▶ WHAT THE TASK ASKS: Take the data below and filter it for lines containing the word "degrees"; show each line found.

----------------

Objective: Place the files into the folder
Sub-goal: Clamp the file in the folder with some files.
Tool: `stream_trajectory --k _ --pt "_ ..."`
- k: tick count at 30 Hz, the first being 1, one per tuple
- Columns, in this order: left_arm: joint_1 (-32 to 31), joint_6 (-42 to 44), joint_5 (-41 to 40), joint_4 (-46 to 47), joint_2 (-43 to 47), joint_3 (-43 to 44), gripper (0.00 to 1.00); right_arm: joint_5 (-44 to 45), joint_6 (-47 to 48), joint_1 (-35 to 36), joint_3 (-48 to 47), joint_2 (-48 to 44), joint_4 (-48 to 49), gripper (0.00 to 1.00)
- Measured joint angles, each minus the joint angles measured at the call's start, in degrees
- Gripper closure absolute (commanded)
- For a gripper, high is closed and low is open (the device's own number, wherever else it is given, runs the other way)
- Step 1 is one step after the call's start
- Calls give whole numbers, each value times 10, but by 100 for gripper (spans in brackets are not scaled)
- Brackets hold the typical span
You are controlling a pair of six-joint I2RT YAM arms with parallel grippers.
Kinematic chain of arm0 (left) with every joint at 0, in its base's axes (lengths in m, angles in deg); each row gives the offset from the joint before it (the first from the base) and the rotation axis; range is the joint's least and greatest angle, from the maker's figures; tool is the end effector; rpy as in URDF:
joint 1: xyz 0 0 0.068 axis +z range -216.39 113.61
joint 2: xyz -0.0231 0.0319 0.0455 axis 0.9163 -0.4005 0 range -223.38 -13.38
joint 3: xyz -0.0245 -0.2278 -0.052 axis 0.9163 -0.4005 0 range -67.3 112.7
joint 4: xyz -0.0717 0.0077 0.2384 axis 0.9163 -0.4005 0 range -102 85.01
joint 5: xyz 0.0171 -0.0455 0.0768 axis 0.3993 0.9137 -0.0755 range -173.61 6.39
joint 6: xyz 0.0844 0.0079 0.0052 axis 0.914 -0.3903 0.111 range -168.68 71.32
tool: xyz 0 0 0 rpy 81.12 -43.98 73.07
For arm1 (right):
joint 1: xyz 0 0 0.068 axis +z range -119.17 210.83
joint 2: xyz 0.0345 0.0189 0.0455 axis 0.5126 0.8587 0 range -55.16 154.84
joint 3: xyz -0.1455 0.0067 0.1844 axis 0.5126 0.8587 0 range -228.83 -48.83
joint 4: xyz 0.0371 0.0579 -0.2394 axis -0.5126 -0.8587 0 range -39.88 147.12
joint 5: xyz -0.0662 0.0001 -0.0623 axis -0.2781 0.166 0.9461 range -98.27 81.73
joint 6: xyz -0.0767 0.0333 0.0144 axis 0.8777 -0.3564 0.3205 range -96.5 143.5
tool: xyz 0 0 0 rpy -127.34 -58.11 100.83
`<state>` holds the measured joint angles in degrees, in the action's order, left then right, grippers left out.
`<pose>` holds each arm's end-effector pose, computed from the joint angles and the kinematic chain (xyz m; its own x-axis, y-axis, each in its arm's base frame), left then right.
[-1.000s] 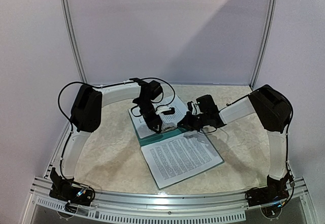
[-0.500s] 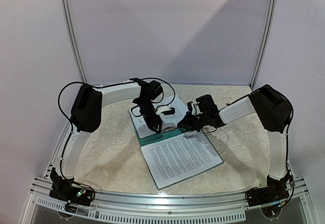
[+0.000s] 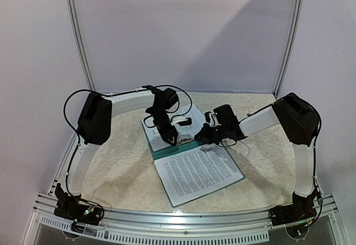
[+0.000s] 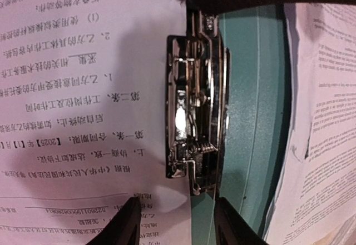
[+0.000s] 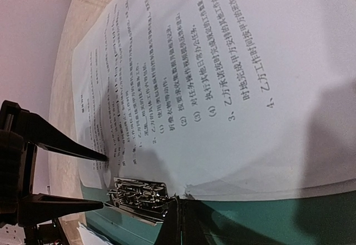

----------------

▶ ANSWER BELOW:
- Measured joint angles, each minus the joint angles measured at the call's start, in degrees
`<state>` holds the measured joint angles in degrees, in the action's order, left then right, grippers left out.

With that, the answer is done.